Work to complete —
This exercise calls for the line with "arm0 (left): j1", the line with "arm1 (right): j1", and all lines between them in the material below, output exactly and with no other lines.

Input for this task —
▬▬▬
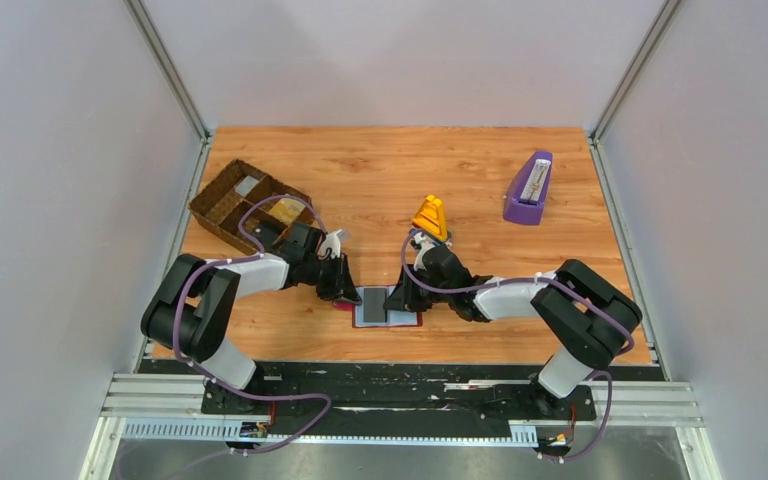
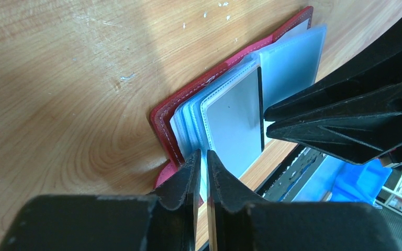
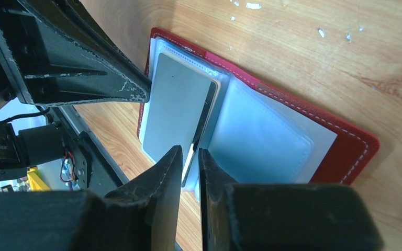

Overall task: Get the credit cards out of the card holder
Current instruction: Remove the credit card from the card holder.

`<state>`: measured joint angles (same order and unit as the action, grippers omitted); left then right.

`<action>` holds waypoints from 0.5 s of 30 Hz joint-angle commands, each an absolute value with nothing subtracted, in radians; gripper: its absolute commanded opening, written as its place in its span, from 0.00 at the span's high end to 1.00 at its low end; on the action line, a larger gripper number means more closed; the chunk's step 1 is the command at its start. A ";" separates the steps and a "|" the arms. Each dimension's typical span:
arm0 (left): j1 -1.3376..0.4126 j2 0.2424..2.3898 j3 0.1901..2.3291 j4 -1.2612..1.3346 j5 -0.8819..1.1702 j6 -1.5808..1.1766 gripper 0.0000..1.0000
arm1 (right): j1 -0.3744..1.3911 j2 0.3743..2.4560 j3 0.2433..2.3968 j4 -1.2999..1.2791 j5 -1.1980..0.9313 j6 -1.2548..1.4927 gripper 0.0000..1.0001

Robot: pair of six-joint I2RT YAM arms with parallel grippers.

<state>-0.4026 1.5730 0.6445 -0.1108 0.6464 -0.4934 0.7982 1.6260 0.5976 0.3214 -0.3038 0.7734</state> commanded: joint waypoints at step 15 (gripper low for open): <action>-0.406 1.595 0.617 -0.101 0.591 -0.486 0.85 | 0.783 1.672 0.590 0.465 -0.356 0.816 1.00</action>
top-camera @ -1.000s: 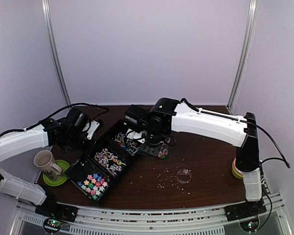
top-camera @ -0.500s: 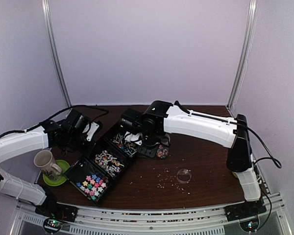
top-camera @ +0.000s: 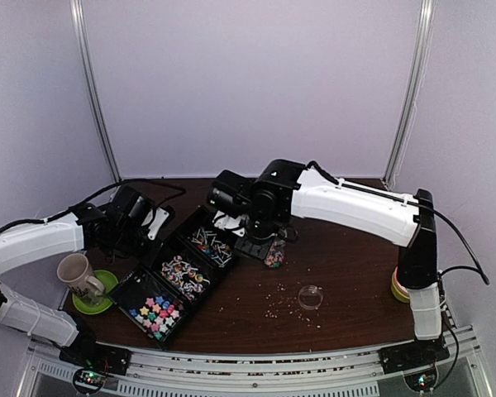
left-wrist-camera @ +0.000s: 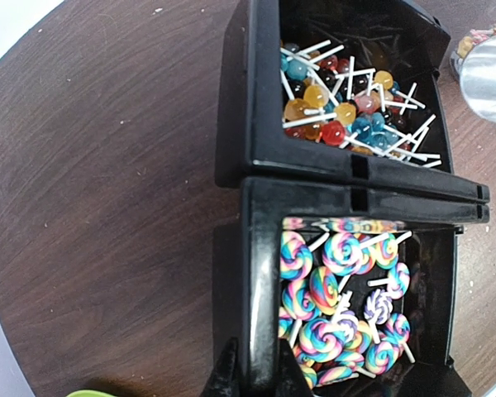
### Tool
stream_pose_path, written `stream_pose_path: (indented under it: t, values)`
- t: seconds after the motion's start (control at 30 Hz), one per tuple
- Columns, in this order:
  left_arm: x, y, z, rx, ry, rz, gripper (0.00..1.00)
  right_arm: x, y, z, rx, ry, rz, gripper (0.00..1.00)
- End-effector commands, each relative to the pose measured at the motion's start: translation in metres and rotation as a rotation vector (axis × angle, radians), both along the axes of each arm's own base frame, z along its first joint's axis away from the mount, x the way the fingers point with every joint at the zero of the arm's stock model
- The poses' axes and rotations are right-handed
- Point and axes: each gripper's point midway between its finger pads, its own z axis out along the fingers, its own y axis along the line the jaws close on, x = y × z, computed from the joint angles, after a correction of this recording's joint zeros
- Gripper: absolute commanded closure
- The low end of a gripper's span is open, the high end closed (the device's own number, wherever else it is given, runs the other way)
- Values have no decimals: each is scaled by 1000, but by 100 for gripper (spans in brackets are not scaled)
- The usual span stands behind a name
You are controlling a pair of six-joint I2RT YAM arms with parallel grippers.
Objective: Pack the candies
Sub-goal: Scoop the fake candies from the storage box.
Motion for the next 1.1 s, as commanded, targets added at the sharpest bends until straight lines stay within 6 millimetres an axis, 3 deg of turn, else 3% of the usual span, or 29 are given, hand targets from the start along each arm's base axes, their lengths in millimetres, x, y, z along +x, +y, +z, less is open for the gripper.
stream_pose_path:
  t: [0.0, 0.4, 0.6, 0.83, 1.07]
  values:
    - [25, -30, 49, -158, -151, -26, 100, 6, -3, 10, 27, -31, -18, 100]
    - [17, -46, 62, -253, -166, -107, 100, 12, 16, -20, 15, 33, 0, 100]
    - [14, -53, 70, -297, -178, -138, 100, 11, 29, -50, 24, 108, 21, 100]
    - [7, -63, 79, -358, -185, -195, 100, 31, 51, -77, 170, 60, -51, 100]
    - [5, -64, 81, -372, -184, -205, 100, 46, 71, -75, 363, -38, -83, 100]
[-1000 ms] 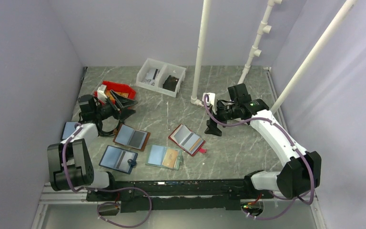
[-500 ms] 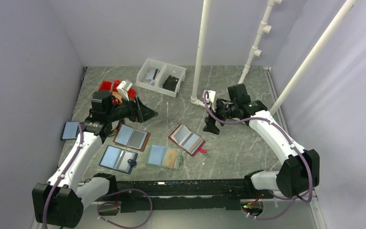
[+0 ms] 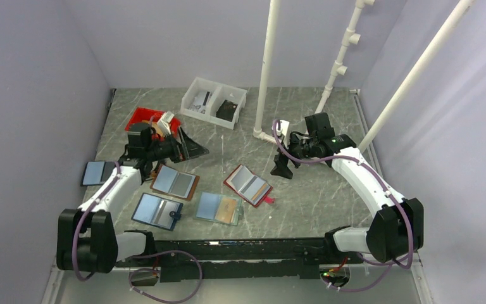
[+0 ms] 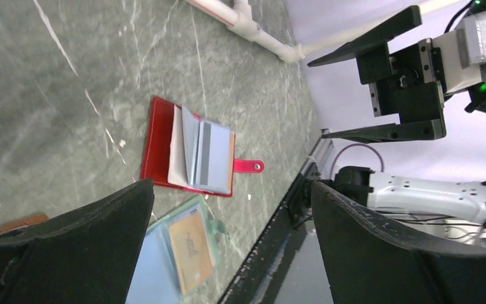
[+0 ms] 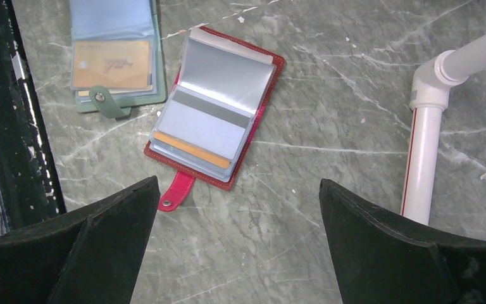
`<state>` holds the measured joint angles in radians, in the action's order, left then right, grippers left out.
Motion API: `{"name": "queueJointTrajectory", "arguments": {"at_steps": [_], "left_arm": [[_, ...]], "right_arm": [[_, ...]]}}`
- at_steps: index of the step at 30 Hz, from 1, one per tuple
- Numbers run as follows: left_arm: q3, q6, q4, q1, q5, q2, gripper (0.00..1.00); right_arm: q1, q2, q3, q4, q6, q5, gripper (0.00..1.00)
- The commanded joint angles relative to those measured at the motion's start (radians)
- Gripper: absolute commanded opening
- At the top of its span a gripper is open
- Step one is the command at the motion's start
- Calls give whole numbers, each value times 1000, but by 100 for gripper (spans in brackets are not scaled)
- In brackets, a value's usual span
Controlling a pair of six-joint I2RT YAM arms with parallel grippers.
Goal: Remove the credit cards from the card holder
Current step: Remove the credit card from the card holder.
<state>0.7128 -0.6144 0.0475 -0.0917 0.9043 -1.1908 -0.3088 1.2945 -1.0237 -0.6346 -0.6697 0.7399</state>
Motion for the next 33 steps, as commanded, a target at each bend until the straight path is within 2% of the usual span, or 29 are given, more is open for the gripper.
{"name": "queueJointTrajectory", "arguments": {"at_steps": [1,8,14,27,33], "left_arm": [[-36,-107,158,-25,74,-22,98],[-38,109,-78,-236,-222,110,97],[-41,200,-198,-366,-450,214,97],[-160,109,-65,-400,-539,328,98],[-178,91,-55,-413,-538,318,96]], "right_arm": [[2,-21,0,32,10,41,100],[1,-5,5,42,24,38,100],[-5,24,2,39,32,27,100],[-19,25,-3,32,33,16,100],[-36,32,-6,29,33,1,100]]}}
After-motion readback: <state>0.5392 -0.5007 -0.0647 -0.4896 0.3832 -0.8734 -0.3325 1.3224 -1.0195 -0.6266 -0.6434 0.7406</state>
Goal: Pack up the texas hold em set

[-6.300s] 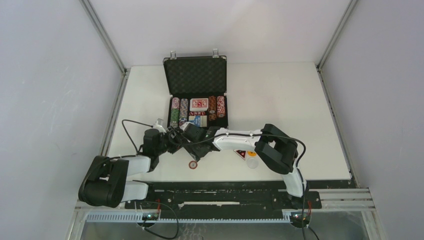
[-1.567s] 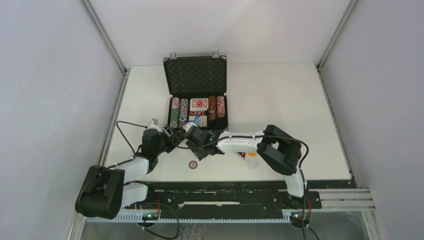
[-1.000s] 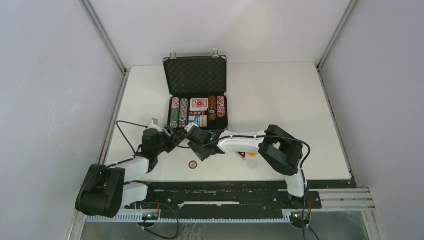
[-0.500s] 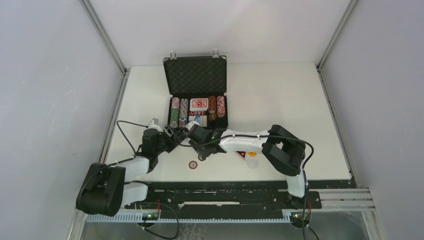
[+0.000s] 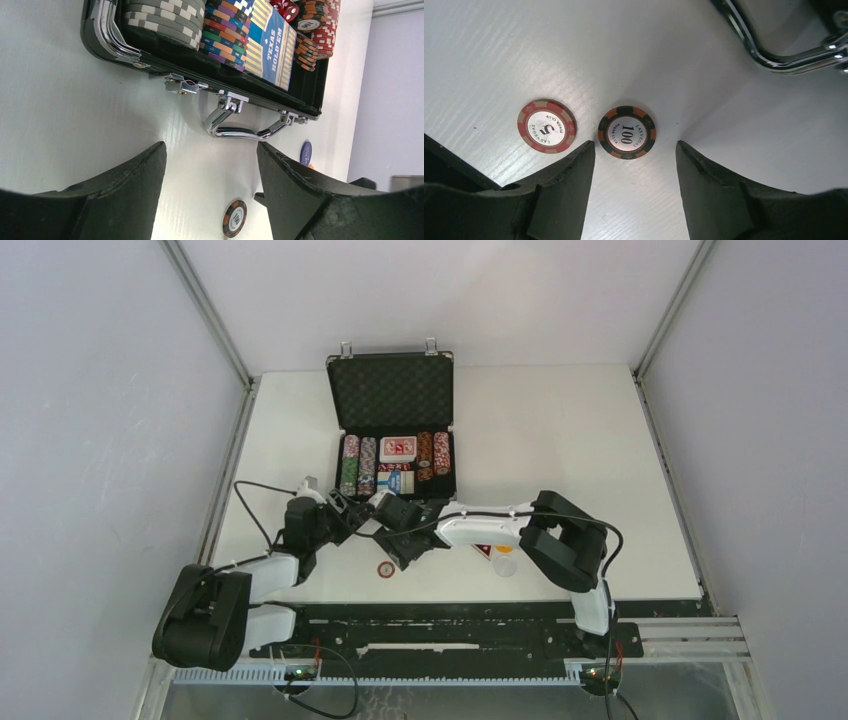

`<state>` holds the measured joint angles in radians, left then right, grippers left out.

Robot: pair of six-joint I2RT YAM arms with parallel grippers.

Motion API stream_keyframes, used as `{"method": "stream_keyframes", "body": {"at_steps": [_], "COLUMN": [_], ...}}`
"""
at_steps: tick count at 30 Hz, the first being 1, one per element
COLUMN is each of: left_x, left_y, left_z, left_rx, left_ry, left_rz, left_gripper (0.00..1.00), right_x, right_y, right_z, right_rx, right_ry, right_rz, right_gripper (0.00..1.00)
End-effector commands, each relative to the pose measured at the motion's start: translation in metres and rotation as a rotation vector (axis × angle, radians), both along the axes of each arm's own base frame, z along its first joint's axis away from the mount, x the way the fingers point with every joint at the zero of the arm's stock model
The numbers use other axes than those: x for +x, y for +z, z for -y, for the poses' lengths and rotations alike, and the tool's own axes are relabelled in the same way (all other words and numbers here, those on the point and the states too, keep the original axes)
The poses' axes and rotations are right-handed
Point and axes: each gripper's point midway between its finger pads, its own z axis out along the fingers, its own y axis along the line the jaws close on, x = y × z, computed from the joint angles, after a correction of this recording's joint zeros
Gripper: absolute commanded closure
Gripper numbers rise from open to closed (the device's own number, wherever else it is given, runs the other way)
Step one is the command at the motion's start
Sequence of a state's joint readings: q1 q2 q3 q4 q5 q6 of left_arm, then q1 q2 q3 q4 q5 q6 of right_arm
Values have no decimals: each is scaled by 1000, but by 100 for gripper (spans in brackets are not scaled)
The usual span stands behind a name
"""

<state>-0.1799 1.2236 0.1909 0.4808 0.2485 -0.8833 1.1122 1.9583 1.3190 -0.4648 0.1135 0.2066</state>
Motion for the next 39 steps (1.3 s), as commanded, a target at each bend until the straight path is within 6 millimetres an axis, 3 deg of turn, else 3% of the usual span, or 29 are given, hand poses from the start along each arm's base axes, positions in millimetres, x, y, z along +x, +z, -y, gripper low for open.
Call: {"method": "stream_keyframes", "body": {"at_steps": [1, 14, 27, 39], "left_x": [-16, -14, -14, -15], "left_y": [-22, -21, -22, -21], "left_z": [-3, -2, -2, -4], "left_rx": [21, 24, 36, 36], "left_ry": [-10, -19, -25, -17], "left_rz": [-110, -110, -116, -113], "left_gripper": [27, 27, 27, 27], "right_x": [-6, 4, -5, -4], "right_y": [0, -9, -6, -12], "right_z": [-10, -12, 8, -9], "right_rx": [5, -49, -142, -101], "right_ry": [27, 34, 58, 55], "right_rz": [-32, -75, -132, -136], "right_gripper": [32, 34, 34, 37]}}
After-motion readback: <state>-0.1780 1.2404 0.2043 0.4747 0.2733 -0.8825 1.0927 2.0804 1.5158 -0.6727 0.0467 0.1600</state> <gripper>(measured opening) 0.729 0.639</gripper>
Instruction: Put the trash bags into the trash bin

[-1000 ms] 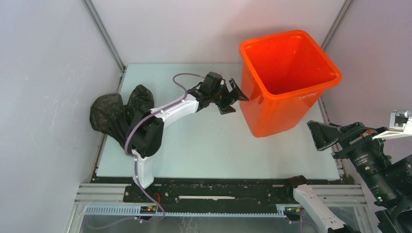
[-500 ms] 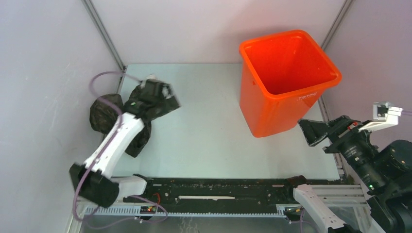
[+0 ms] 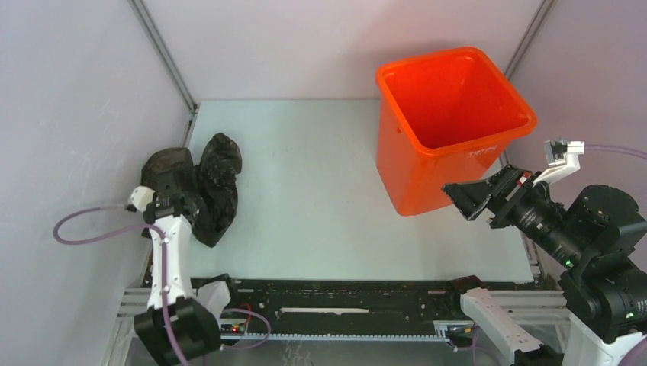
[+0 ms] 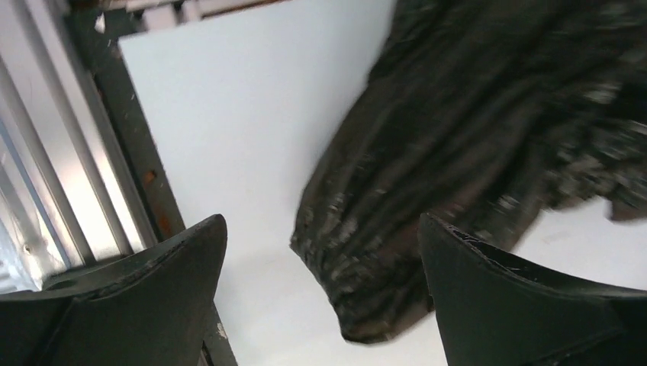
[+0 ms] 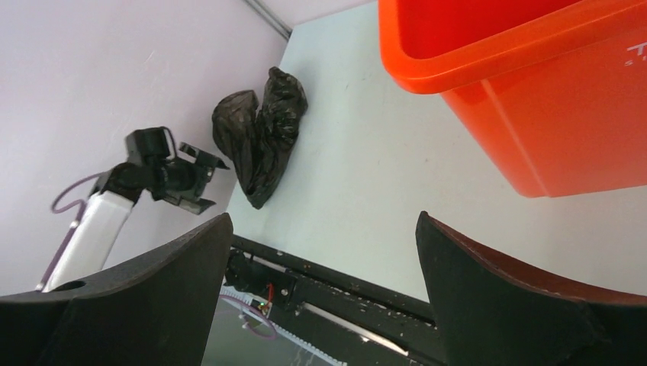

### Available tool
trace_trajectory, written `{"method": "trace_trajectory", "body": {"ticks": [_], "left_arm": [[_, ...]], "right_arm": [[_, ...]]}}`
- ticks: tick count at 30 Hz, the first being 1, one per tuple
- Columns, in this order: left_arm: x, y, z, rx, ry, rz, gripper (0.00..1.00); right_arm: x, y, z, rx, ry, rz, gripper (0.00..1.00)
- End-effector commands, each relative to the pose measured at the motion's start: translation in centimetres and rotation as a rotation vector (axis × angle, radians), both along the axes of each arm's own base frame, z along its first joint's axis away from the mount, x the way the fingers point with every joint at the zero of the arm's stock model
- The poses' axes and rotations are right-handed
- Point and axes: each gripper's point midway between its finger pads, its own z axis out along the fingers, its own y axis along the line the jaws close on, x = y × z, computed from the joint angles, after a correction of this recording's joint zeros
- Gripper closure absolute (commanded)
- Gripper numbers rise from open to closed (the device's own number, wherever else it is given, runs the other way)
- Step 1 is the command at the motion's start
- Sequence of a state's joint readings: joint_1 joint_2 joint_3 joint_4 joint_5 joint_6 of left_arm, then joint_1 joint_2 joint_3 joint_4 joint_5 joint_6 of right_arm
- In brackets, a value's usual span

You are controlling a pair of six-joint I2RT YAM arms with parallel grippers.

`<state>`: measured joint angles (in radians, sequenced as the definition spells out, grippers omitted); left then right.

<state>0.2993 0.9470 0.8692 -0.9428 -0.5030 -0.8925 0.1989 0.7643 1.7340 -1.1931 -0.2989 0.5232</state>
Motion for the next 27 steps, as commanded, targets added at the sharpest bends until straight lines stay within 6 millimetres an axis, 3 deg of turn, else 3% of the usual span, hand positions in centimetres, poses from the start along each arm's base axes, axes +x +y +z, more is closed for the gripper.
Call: {"method": "trace_trajectory", "body": {"ticks": [1, 6, 10, 13, 17, 20, 27], "left_arm": [[0.4, 0.9, -3.9, -0.113, -0.018, 0.101, 0.0], [5.7, -1.4, -5.2, -0.263, -0.174, -0.177, 0.0], [6.0, -3.5, -5.9, -0.33, -0.215, -0.272, 0.03], [5.7, -5.2, -6.8, -0.389, -0.222, -0.339, 0.19], [4.8, -8.1, -8.1, -0.511, -0.21, -0.428, 0.64], [4.3, -10.1, -7.3, -0.514, -0.221, -0.507, 0.72], [3.1, -16.0, -2.3, -0.38, -0.265, -0.772, 0.87]], "right_arm": [[-0.7, 0.6, 0.6, 0.044, -0.007, 0.033, 0.0], [-1.4, 0.4, 0.1, 0.056, 0.011, 0.023, 0.0], [-1.3, 0.8, -0.9, 0.071, 0.051, 0.035, 0.0], [-1.0, 1.8, -1.4, 0.093, 0.082, 0.082, 0.0], [-0.6, 2.8, -1.6, 0.098, 0.116, 0.144, 0.0], [-0.4, 3.3, -1.4, 0.089, 0.117, 0.185, 0.0], [0.2, 5.3, -1.4, 0.093, 0.167, 0.308, 0.0]]}}
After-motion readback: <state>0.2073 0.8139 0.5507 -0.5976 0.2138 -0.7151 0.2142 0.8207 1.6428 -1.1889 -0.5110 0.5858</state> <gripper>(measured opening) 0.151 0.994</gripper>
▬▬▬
Task solution —
arm0 (left): j1 -1.3376..0.4126 j2 0.2424..2.3898 j3 0.1901..2.3291 j4 -1.2612..1.3346 j5 -0.8819..1.1702 j6 -1.5808..1.1766 gripper 0.0000..1.0000
arm1 (right): j1 -0.3744..1.3911 j2 0.3743..2.4560 j3 0.2433..2.3968 j4 -1.2999..1.2791 j5 -1.1980..0.9313 j6 -1.2548..1.4927 gripper 0.0000..1.0001

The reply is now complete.